### EXERCISE GOAL
Check every line of the material for the word "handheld". Copy those that have it.

++++++

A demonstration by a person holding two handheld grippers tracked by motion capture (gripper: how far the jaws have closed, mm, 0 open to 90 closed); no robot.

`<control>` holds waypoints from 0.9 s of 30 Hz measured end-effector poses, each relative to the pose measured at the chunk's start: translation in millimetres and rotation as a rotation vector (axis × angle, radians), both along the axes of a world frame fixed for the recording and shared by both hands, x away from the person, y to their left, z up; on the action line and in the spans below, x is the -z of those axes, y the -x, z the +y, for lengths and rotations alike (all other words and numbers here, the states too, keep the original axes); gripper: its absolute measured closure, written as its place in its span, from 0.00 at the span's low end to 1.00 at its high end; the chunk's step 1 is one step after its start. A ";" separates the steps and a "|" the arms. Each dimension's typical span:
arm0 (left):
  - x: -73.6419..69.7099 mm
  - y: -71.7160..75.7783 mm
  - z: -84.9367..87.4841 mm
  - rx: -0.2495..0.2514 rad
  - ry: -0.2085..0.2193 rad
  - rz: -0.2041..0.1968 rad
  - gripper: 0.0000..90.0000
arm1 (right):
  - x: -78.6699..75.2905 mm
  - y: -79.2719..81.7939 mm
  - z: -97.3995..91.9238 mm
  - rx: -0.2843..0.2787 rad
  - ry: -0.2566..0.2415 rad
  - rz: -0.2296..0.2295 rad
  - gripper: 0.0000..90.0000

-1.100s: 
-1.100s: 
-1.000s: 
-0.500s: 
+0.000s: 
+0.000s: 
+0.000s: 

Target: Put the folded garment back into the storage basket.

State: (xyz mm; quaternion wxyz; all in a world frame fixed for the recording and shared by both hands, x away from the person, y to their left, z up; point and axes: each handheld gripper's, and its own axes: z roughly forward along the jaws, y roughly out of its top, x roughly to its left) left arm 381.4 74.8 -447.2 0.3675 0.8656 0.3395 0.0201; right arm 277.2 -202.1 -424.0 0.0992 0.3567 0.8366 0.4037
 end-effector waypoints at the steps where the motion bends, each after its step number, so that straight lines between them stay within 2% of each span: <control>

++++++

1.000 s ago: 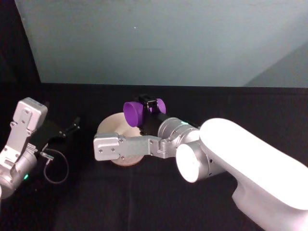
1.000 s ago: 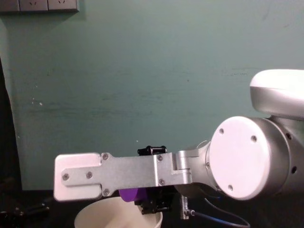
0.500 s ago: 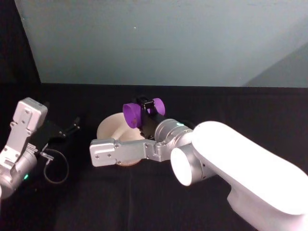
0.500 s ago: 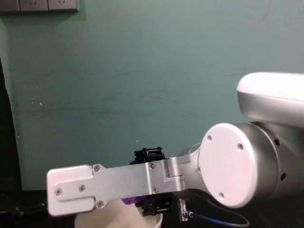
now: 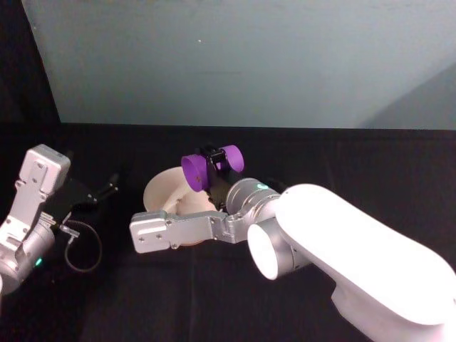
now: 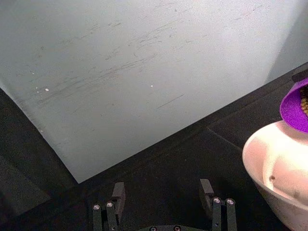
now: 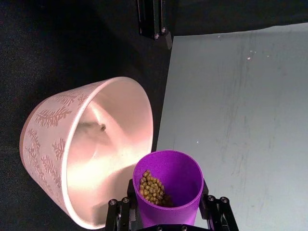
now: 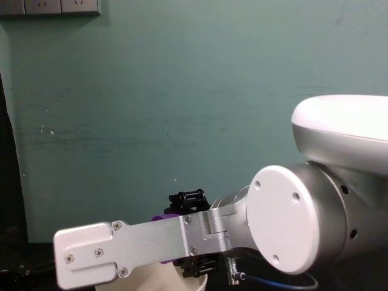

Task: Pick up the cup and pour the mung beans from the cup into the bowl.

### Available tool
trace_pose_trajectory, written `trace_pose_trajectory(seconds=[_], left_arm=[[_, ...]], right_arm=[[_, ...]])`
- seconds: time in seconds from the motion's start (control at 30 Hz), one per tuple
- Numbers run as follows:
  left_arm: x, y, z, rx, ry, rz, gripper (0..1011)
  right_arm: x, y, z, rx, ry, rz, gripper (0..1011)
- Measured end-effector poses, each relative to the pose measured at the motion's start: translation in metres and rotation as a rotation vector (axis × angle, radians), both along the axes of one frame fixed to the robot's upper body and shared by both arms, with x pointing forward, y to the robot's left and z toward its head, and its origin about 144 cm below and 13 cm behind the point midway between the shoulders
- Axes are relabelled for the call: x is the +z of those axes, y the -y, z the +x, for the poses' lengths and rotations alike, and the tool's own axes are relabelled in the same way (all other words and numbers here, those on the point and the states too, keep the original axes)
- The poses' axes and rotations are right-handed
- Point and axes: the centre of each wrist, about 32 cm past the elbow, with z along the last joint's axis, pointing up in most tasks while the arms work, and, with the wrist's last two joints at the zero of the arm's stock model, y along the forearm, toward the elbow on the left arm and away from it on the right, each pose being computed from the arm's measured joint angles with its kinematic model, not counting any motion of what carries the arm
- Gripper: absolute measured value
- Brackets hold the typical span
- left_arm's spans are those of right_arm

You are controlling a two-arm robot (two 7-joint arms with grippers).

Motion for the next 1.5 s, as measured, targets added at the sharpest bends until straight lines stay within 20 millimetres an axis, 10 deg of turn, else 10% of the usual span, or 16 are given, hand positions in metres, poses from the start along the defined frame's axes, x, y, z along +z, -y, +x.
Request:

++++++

### REPLY
A demonstration by a person holding two handheld grippers tracked by motion capture (gripper: how far the jaws have closed, mm, 0 open to 90 closed); no robot.
State: (xyz mm; quaternion wxyz; all in a world frame fixed for the recording and shared by both hands, x away from the person, y to their left, z up; point and axes: each handheld gripper's, and its own axes: z roughly forward along the jaws, y roughly out of its top, x roughly to its left) left arm 381.4 74.8 -447.2 0.3675 0.8656 0.3395 0.0201; right arm 277.2 -202.1 -424.0 0.0992 0.3567 0.8366 0.4037

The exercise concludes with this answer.